_Task prompt_. Quote the lines from the line holding "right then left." to the very end of the listing, exactly, and no others.

^^^^^^^^

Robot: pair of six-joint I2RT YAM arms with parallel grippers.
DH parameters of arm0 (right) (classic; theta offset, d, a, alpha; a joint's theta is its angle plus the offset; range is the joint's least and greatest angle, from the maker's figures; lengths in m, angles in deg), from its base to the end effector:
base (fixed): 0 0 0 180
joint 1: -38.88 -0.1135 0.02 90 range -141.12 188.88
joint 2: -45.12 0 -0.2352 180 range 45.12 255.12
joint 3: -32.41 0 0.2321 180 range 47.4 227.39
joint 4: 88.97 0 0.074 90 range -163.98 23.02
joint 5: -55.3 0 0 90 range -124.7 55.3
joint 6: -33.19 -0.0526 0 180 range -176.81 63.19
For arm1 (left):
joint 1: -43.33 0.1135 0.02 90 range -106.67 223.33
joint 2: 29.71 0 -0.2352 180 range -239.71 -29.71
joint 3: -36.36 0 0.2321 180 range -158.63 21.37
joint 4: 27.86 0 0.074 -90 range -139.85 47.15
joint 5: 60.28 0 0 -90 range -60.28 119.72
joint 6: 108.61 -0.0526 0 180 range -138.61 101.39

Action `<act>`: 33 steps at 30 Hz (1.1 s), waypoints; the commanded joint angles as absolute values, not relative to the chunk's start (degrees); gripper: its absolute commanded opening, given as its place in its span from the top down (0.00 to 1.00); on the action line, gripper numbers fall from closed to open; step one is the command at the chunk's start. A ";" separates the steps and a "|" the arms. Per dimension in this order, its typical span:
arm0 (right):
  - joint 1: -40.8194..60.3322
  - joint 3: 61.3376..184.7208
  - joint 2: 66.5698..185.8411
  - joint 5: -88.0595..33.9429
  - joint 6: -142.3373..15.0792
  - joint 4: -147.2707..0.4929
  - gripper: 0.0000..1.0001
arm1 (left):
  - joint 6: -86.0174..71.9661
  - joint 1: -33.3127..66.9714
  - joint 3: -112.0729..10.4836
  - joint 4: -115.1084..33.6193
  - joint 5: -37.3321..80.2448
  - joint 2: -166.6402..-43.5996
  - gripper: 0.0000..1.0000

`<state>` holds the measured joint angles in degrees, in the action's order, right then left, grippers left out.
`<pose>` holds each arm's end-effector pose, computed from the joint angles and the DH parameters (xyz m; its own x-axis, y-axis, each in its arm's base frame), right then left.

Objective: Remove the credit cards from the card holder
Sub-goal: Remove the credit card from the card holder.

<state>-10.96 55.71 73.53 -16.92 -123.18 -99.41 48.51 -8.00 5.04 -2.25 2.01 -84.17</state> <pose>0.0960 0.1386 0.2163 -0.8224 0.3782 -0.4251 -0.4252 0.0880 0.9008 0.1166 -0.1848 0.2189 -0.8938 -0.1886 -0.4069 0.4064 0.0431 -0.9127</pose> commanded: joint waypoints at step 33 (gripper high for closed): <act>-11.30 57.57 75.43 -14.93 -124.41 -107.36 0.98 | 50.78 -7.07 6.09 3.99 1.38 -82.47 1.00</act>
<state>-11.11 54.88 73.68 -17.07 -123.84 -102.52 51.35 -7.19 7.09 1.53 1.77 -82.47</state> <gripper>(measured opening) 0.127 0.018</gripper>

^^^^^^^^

_Answer to the problem_.
`<pose>` holds each arm's end-effector pose, computed from the joint angles and the DH parameters (xyz m; its own x-axis, y-axis, each in its arm's base frame), right then left.

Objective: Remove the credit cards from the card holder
Sub-goal: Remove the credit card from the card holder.

<state>-10.96 55.71 73.53 -16.92 -123.18 -99.41 48.51 -8.00 5.04 -2.25 2.01 -84.17</state> <pose>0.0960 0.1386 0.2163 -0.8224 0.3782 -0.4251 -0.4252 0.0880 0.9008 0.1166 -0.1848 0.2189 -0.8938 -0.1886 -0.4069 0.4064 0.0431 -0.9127</pose> commanded: joint waypoints at step 33 (gripper high for closed): <act>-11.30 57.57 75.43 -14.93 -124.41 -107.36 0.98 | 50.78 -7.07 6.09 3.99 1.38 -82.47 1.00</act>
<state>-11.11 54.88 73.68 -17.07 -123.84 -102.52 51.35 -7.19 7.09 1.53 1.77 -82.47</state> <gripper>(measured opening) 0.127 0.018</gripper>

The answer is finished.